Barbara Stiegler : une société détruite au nom de la distanciation ?

La pandémie de Covid-19 est  « une des conséquences effroyables de la crise écologique » causée par notre système de capitalisme mondialisé, estime Barbara Stiegler, professeur de philosophie politique à l’Université Bordeaux Montaigne. Pour l’auteure de « Il faut s’adapter » (Gallimard, 2019), le confinement et la gestion de la crise qui en découlent sont un laboratoire qui peut permettre au néolibéralisme de se renforcer …

Ce modèle, à ne pas confondre avec l’ultralibéralisme, prône un État fort, s’appuyant sur des experts, et sommant les citoyens de « s’adapter » au capitalisme numérique et à un « monde d’après » qui pourrait être moins démocratique, prévient cette spécialiste des questions de santé. Figure engagée dans le mouvement social, elle appelle à lutter pour changer de modèle.

« Cette société risque d’être détruite au nom de la distanciation »

Un entretien réalisé p dans Rue89 Bordeaux.

Rue89 Bordeaux : Dans des entretiens récents, dont l’un intitulé « la crise sanitaire est un pur produit du néolibéralisme », vous faites le lien entre les politiques menées depuis la fin des années 1970 dans de nombreux pays et l’épidémie de Covid-19. Pouvez-vous nous préciser pourquoi ?

Barbara Stiegler : D’abord, je tiens à préciser que je n’ai jamais déclaré que cette crise était un « pur produit du néolibéralisme ». La crise sanitaire a lieu un peu partout dans le monde et touche des pays qui ne sont pas néolibéraux. De plus, toute crise est toujours le résultat « impur » de plusieurs causes, et c’est évidemment le cas ici. En revanche, l’épidémie a bien été aggravée dans certains pays, et notamment en France, par la gestion néolibérale des politiques publiques, en vigueur depuis des décennies et accélérée dans tous les domaines par le pouvoir en place.

Pour bien le comprendre, il faut rappeler que le néolibéralisme émerge dans les années 1930 suite à la crise de 29, avec l’idée qu’il faudrait inventer de nouvelles politiques publiques pour éviter les effets du capitalisme débridé.

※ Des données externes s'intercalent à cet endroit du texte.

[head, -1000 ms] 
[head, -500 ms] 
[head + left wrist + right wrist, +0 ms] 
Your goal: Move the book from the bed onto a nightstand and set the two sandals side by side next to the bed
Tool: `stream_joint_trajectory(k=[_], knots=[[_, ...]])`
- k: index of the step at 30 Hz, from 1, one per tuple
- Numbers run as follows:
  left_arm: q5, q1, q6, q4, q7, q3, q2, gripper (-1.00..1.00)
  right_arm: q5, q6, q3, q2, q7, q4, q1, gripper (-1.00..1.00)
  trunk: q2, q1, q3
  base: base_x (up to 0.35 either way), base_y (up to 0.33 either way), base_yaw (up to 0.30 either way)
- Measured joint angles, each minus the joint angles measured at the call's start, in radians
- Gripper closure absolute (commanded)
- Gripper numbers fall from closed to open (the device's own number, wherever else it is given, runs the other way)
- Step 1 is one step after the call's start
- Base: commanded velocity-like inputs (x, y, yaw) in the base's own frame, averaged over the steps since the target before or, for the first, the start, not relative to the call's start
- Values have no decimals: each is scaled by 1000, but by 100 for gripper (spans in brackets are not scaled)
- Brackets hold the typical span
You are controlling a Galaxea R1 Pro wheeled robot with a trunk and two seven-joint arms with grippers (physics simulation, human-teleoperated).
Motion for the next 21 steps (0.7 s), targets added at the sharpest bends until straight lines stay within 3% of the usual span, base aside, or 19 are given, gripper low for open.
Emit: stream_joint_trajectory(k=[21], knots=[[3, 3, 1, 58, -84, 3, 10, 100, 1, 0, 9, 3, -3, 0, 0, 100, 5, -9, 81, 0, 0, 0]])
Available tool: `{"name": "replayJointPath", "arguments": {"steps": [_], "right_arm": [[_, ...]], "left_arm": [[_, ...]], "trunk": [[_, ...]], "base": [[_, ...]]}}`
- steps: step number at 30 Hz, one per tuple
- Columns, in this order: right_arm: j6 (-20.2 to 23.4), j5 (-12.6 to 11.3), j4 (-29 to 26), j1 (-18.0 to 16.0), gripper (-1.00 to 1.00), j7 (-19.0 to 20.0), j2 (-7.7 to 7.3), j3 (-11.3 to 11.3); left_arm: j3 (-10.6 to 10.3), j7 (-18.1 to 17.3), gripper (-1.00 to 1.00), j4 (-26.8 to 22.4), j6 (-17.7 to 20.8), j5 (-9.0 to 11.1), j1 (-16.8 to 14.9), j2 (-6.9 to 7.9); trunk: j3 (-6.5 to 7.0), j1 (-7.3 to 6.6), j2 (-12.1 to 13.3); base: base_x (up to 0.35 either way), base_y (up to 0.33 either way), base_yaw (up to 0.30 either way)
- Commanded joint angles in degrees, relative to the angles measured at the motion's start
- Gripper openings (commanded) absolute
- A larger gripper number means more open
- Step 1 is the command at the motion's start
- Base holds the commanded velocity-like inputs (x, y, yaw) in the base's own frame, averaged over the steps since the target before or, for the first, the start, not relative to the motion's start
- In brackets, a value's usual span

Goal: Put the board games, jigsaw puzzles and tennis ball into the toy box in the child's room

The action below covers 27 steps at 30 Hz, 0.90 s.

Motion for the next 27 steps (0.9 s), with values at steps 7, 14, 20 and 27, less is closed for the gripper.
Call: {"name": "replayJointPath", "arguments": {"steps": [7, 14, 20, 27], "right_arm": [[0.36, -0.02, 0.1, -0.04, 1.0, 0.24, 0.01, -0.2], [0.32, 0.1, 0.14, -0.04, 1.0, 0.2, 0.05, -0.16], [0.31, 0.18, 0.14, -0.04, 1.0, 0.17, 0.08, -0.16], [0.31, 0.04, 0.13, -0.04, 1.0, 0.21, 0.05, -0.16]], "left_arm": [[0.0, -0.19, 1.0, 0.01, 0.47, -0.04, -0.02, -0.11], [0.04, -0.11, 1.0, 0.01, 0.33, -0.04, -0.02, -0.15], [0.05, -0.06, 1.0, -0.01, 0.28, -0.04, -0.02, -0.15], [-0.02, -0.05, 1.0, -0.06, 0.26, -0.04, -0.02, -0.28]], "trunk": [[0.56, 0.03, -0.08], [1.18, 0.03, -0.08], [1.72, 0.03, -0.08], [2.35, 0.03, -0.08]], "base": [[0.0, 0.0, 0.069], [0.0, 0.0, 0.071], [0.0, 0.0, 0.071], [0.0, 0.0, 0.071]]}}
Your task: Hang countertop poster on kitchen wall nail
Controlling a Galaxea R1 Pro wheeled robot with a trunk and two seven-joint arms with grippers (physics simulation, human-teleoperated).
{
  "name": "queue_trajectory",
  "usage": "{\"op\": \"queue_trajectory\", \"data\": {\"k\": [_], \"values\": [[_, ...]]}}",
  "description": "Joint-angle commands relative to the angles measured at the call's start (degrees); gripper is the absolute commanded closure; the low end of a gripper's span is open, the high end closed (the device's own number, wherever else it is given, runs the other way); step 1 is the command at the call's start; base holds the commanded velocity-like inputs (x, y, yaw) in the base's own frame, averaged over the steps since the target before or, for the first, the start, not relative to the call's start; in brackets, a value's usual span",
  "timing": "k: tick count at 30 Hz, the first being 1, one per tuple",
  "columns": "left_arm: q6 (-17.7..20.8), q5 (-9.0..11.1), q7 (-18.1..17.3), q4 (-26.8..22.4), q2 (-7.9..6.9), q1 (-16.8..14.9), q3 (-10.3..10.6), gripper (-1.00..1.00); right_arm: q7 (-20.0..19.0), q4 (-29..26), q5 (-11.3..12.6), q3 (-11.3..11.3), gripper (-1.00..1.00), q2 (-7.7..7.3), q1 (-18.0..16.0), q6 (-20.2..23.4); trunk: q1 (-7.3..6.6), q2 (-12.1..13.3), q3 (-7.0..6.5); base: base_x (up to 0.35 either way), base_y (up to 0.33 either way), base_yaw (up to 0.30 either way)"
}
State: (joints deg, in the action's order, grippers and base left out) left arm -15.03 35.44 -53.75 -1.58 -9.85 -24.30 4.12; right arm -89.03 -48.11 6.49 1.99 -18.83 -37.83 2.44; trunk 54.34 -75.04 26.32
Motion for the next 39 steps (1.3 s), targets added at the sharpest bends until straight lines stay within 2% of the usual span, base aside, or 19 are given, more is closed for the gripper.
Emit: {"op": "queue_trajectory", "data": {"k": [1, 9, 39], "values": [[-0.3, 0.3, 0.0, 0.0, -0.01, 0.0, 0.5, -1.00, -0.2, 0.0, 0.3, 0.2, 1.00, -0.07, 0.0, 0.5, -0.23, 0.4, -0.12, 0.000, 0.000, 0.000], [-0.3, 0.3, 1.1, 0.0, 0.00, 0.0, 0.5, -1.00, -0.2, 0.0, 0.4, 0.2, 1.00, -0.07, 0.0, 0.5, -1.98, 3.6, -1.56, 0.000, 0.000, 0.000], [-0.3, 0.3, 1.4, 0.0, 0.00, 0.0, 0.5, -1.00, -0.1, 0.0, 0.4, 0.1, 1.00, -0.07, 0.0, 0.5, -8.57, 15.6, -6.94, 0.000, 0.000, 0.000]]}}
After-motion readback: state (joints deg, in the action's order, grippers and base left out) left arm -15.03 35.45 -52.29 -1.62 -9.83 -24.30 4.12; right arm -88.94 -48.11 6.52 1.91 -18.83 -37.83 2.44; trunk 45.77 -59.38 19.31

Le néolibéralisme n’est pas un synonyme du capitalisme (qui est un mode de production) et il ne faut pas non le confondre avec l’ultra-libéralisme (qui est un autre mode de gouvernement, caractérisé par le laisser faire). Il se définit par un État fort qui, au lieu de « laisser faire », se transforme pour construire le marché et pour servir les intérêts d’un capitalisme mondialisé, grâce à la puissance du droit, des règles et des normes, mais aussi grâce à la redéfinition des politiques publiques.

Ne pas comprendre cela, c’est croire que, dès que l’État revient dans le jeu, nous serions en train de sortir du néolibéralisme, confusion qui joue à plein en ce moment dans le débat public sur le « monde d’après ». Mais c’est ne pas connaître l’histoire du néolibéralisme, qui a justement émergé en temps de crise, et en revendiquant à la fois le retour de l’Etat et sa mutation, à travers des politiques publiques de plus en plus invasives dans le domaine de l’éducation, de l’action sociale et de la santé. Car l’enjeu pour lui, c’est d’« adapter » des populations jugées inaptes au marché et à la mondialisation.

Comment ?

Dans la ligne du darwinisme social, ce courant idéologique fait le constat que l’espèce humaine est mal adaptée aux exigences de la mondialisation, et qu’il faut la transformer, en lui donnant des compétences par le biais de grandes politiques éducatives, et en augmentant ses capacités grâce à d’ambitieuses politiques de santé.

« On a dépouillé les recherches sur les coronavirus et les zoonoses, jugées peu rentables »

Pour répondre à votre question sur la pandémie, la gestion publique du système sanitaire n’a absolument pas abandonné l’hôpital comme on le dit souvent. Elle a bien plutôt polarisé ses efforts sur l’innovation biotechnologique, avec tout un récit sur l’amélioration des performances de l’espèce humaine allant dans le sens d’une vision transhumaniste de l’avenir, ce qui l’a automatiquement conduite à délaisser les activités de soin courant, jugées dépassées et archaïques. Ces dernières et ceux qui les exercent se sont trouvés de plus en plus dévalorisés et méprisés, souffrant dans leur chair d’une situation permanente de pénurie, tant en personnel qu’en matériel.La biotechnologie s’est également imposée comme l’alpha et l’oméga dans le monde de la recherche, tandis qu’on sous-finançait non seulement le soin, mais aussi les travaux sur les causes environnementales et sociales de nos maladies. C’est ainsi par exemple qu’on a dépouillé les recherches sur les coronavirus et les zoonoses (maladies transmissibles des animaux aux hommes, NDLR), car elles étaient jugées peu rentables en termes d’innovation. Et c’est de cette manière aussi que la véritable recherche en santé publique, celle qui s’intéresse aux déterminants sociaux et environnementaux de la santé, n’a jamais reçu les moyens qu’on aurait dû lui donner.

(© Jean-Michel Becognee)

Le Covid-19, probablement issu d’une chauve-souris, mais dont on méconnait la chaîne de transmission aux humains, illustre-t-il cette défaillance ?

Si nous ignorons pour partie les causes de cette maladie, nous savons quand même une chose, c’est qu’elle fait probablement partie de ces maladies émergentes qui prolifèrent depuis des décennies du fait de la dégradation des environnements (NDLR : en détruisant l’habitat naturel des chauve-souris, celles-ci vivent plus près des hommes, et peuvent leur transmettre les virus directement ou via d’autres espèces – le SRAS par  la civette, le Covid-19 par le pangolin, même si ces hypothèse sont encore incertaines).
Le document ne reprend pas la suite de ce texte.